I wanted to go back to the Beef segment outlook. And you've mentioned some uncertainty and ranges of outcomes. I guess I'm just curious what is the environment that would get you to the top end of the Beef profit range versus the bottom end? Is it primarily around whether or not we get heifer retention and herding rebuilding efforts in the fall, and that's kind of the biggest piece of it or the demand side, I guess, what are the range of outcomes that would get you to the top or bottom end of the range?

BS
Brady StewartGroup President, Beef, Pork and Chief Supply Chain Officer

Thanks for the question, Andrew. And specifically, we talk a lot about beef demand. We talk a lot about beef cutout pricing as well.
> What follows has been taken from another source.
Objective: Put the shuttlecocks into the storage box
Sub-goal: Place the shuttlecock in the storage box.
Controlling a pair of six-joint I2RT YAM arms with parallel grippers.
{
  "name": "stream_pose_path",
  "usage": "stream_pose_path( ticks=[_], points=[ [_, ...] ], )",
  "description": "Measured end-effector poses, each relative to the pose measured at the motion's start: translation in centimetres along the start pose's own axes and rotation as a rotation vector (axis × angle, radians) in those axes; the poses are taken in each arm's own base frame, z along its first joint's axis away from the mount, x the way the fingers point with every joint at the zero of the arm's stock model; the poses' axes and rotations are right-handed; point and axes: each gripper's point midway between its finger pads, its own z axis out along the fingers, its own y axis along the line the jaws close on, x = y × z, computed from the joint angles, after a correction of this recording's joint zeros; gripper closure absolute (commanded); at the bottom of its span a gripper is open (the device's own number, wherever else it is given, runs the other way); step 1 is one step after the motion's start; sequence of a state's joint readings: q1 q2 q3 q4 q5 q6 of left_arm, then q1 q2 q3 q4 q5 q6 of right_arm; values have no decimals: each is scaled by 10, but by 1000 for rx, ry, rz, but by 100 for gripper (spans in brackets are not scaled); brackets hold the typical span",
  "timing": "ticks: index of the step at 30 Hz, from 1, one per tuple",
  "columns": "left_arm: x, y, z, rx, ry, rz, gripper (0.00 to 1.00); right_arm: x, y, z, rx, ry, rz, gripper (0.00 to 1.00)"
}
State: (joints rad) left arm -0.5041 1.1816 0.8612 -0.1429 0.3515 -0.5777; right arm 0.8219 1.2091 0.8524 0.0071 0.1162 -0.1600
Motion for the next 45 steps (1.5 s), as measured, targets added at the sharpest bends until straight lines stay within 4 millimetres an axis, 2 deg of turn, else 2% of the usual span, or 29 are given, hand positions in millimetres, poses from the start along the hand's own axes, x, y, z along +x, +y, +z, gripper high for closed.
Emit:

But also, we need to factor in the fact that drop is a significant amount of value that falls within the beef supply chain and also our largest cost is relative to live cattle costs as well. And so when you really balance the 2 revenue streams, the cutout pricing and the drop pricing, and you take that into account with live cattle and where potentially we could see some live cattle pricing going, that really creates the range of outcomes. It's trying to balance those 3, the 2 revenue and the 1 supply cost perspective when we look at particular guidance and the range of outcomes. But again, we still have plenty to control within Tyson. And we really focus on making sure that we balance the grade of cattle with the demands of the consumer as we move through the cycle as well. We're continuing to see improvements relative to efficiencies and yields. And really, we'll just continue to look at value streams that we can continue to generate to help offset some of these headwinds we have from a margin perspective.

Operator

Our next question comes from Heather Jones with Heather Jones Research.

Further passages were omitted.